● **Work to be completed**
Every line containing "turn" should be copied out. Go through the entries and find them.

START Data for review

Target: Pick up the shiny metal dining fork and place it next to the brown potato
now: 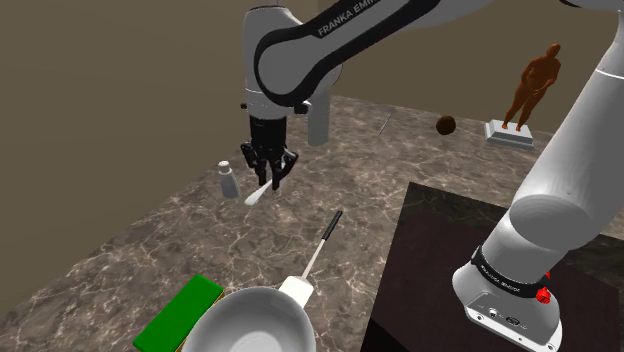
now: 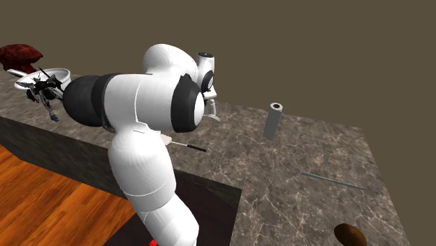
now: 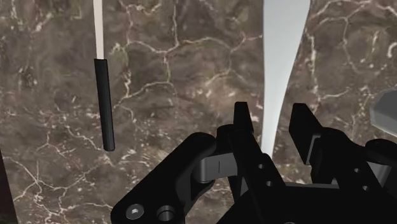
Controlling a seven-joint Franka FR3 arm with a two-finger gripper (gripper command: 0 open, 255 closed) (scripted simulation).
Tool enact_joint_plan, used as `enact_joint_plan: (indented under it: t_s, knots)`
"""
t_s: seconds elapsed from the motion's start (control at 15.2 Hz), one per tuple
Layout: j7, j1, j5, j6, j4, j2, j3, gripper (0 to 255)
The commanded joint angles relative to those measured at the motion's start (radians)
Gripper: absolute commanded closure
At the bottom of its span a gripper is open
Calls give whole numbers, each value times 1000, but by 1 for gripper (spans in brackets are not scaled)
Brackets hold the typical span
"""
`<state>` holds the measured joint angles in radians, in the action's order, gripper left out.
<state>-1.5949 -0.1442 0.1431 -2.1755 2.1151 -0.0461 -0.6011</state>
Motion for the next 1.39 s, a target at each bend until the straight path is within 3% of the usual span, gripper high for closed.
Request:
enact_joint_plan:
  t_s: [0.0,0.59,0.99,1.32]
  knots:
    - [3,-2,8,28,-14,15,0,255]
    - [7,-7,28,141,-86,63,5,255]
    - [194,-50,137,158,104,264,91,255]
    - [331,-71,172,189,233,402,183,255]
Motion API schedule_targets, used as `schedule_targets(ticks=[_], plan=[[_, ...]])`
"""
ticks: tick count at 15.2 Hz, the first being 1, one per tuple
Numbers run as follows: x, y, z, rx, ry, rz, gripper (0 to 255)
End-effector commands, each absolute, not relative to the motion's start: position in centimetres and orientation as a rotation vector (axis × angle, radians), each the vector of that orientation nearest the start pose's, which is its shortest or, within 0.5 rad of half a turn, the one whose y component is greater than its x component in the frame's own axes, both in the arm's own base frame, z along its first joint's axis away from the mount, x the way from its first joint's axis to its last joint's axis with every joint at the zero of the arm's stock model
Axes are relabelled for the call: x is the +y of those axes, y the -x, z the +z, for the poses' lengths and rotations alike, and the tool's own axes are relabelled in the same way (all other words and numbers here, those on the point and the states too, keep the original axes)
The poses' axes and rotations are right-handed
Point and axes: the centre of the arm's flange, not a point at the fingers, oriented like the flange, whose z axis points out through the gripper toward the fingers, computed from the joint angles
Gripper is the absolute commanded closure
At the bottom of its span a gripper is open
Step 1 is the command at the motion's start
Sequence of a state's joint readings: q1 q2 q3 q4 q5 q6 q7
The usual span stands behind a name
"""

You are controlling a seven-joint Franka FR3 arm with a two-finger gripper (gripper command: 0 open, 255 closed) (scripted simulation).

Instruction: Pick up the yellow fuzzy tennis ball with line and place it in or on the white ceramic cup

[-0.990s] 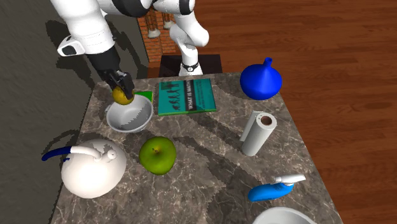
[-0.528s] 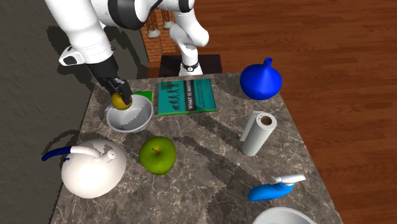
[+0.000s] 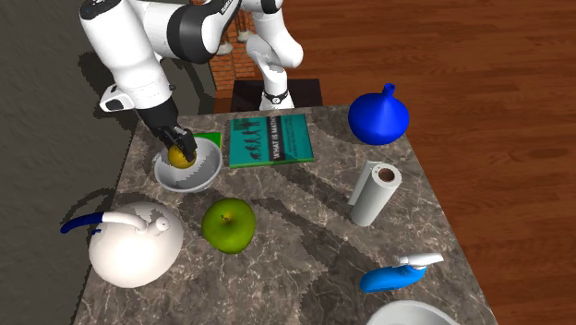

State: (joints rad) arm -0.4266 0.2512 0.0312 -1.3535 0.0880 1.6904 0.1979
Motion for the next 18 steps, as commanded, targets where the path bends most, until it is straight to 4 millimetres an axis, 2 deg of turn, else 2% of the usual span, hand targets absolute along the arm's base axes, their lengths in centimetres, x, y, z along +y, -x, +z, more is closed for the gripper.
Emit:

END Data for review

● **Answer for the task**
End-effector commands, each absolute, not relative to the motion's start: position in centimetres and orientation as a rotation vector (axis × angle, radians), each the vector of that orientation nearest the start pose's, which is its shortest or, within 0.5 rad of half a turn, the one whose y component is greater than its x component in the frame's own axes, both in the arm's own base frame, z along its first joint's axis away from the mount, x the way from its first joint's axis to its last joint's axis with every joint at the zero of the arm's stock model
Motion for the next 18 steps, as commanded, targets where the path bends most, until it is straight to 4 millimetres an axis, 2 deg of turn, else 2% of the usual span, hand targets absolute along the arm's base axes, their lengths in centimetres, x, y, z along +y, -x, +z, more is closed for the gripper.

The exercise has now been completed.